[squid-dev] find-bad-changes.pl

Amos Jeffries squid3 at treenet.co.nz
Sat Aug 22 08:03:26 UTC 2015


On 22/08/2015 12:44 p.m., Alex Rousskov wrote:
> On 08/21/2015 10:47 AM, Kinkie wrote:
> 
>> This is in fact what I have tried to - sometimes not to the letter,
>> unfortunately, and I'm sorry for that.
> 
> FWIW, the attached quick-and-dirty find-bad-changes.pl script detects
> some offending patch changes, but it is not 100% accurate and is not
> meant to replace a human developer examining the patch before posting.
> 

Thank you.

> Please note that the script outputs a weird combination of source code
> file name and patch file line number as a GCC-style red flag line
> address. This should probably be changed to use the patch file name
> (while providing the source code file name elsewhere).
> 
> For your particular patch, the script raises only 6 red flags. Here are
> _unaudited_ results for a few recently posted patches:
> 
>> mempools-nozero-v2.patch: red flags: 22
>> PackableStream_mk5.patch: red flags: 3
>> PayloadFormatter_mk3-2.patch: red flags: 0
>> SQUID-99-truncate-aborted-resp-bodies-t6-1.patch: red flags: 0
>> coverity-fixes-4-v2.patch: red flags: 6
> 

We agreed to change these things when the line itself *or the code
around it* was being changed. So the whole hunk changed as a
design-change unit instead of two or more patches.
 In my audit I allowed polishing where the function/method was short or
the line was between two other code changes.
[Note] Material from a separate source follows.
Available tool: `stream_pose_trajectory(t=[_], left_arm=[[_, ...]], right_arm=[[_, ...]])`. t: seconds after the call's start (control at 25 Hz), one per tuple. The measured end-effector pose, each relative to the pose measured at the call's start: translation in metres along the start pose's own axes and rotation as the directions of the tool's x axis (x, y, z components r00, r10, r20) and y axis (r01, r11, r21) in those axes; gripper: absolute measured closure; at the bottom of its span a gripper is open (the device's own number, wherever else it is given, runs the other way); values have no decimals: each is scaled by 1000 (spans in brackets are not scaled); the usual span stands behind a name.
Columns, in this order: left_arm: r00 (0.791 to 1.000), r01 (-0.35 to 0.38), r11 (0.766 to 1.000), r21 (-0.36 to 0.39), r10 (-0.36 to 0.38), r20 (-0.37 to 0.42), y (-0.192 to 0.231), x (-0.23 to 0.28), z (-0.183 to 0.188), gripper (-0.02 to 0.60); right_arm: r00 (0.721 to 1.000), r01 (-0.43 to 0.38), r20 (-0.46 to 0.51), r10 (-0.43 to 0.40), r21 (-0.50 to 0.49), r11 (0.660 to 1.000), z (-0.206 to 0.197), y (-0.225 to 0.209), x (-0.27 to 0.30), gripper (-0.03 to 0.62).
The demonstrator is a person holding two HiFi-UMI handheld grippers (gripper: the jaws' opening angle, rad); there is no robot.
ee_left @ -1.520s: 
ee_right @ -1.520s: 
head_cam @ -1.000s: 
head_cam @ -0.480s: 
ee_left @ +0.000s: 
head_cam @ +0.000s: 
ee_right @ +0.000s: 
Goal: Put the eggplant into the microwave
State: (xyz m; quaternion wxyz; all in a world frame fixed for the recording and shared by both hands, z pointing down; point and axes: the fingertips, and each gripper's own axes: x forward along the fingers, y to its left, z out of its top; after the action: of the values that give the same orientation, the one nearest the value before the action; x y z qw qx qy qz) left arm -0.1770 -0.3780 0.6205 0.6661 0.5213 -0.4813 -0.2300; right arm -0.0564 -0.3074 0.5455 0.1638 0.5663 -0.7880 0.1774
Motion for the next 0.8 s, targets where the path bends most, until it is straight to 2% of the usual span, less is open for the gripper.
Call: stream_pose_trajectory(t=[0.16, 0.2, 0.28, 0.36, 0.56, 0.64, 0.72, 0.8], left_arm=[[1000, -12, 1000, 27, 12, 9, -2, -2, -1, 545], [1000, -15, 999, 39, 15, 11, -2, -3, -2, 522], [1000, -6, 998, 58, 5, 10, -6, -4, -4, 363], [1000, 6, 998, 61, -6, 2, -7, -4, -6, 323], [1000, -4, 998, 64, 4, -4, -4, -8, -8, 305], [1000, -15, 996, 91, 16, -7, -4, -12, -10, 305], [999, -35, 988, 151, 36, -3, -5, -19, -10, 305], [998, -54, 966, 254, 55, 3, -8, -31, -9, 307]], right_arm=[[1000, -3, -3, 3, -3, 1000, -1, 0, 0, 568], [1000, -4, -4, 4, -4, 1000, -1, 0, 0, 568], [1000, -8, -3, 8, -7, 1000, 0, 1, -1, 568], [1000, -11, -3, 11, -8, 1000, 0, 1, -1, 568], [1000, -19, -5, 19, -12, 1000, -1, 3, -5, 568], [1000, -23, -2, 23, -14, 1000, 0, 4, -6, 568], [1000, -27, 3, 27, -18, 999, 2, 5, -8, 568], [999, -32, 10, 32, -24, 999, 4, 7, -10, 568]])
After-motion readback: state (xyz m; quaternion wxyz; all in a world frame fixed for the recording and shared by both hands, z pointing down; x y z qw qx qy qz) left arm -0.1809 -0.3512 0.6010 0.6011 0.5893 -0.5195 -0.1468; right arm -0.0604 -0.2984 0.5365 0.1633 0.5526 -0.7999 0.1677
I still believe we need to do these as flag-day in trunk just before
branching a new version.

Once those are over we face a LOT less wasted time arguing and auditing
around them. As it stands we face the pain from 2011 to X+10 from
whatever future date X any given line is changed. We could have been
halfway over that long-tail portion of HERE by now, with only the very
oldest version backports being an issue. And only an issue for those who
are actively *paid* to do those ancient ports (plus me), not submission
pain lumped on all the volunters trying to work with current versions.
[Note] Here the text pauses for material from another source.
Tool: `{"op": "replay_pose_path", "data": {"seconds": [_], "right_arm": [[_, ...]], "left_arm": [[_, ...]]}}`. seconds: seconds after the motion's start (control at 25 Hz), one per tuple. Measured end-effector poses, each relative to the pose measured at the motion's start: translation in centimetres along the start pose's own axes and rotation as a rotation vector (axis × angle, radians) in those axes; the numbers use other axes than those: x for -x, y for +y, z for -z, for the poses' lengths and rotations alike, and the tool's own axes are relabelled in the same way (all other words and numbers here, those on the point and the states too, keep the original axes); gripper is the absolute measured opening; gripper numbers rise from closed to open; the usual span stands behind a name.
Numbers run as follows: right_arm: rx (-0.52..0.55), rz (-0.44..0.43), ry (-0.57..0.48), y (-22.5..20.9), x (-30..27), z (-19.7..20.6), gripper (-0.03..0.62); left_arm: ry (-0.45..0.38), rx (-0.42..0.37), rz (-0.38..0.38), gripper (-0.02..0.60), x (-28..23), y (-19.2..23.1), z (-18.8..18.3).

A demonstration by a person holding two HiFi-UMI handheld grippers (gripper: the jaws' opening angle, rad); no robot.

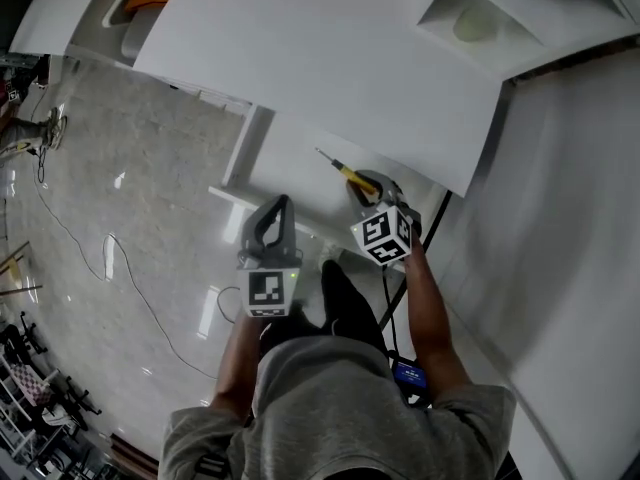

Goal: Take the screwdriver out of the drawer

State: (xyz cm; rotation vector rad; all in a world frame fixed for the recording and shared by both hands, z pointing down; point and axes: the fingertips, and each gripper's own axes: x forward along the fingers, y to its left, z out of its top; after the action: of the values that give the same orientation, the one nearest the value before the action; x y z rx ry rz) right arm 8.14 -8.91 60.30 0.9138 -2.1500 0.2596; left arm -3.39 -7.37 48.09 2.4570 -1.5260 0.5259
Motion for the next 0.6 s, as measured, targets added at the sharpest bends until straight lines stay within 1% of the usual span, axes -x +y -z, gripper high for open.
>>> {"op": "replay_pose_path", "data": {"seconds": [0.28,0.6], "right_arm": [[-0.045,0.083,-0.089,-1.5,4.1,-3.1,0.083],[-0.071,0.15,-0.142,-1.9,8.5,-5.0,0.083]], "left_arm": [[-0.049,-0.04,0.03,0.012,0.7,-0.7,-3.5],[-0.103,-0.071,0.046,0.012,1.9,-1.2,-6.6]]}}
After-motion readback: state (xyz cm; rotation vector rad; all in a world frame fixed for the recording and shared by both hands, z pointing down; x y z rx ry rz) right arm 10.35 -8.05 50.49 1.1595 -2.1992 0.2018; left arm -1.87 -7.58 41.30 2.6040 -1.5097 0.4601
Where the code design itself has changed the patch needs a re-write
anyway and polishing hunks are insignificant against that.
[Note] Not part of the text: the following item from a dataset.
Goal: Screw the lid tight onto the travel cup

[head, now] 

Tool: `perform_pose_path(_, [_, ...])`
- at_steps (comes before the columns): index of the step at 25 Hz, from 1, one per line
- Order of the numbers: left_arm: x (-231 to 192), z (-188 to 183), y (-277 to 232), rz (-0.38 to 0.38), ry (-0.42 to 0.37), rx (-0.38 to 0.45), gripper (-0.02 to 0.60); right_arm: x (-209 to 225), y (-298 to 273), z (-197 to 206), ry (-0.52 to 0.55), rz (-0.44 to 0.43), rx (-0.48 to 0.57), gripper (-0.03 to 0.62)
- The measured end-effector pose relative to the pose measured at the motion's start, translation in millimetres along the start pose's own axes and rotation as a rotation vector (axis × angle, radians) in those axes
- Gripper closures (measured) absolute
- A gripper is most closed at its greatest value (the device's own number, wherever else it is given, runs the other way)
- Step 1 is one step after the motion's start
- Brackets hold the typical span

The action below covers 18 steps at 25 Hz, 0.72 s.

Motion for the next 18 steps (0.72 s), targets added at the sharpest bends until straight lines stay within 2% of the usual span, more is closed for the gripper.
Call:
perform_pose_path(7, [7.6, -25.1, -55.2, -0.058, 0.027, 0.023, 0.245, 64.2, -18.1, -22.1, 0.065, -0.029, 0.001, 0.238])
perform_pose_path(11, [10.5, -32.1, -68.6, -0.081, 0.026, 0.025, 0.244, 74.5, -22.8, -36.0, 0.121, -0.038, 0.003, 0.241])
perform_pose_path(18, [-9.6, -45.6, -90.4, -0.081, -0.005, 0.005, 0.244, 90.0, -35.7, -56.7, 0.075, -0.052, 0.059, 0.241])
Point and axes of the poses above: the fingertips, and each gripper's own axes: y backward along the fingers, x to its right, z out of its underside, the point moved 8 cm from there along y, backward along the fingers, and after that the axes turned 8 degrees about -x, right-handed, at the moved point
Where the code design has not changed the portage part of pain is still
the smallest part. Just a few hunks that bzr puts in the wrong location
and needs seconds/minutes manually moving. bzr itself takes care of the
hunk locations just fine. That is the kind of "pain" that IMO is better
to have at a fixed known location (version boundary), which can be
noted, than to have occuring on every portage attempt to any version.

3.5 -> 4 is a better place for flag-days then other versinos have been,
since I/we have to rebuild 3.5 on every backport with -std=c++98 anyway
just to make sure nothing kills it at the language level. Its already a
pre-marked pain point for better reasons than polish.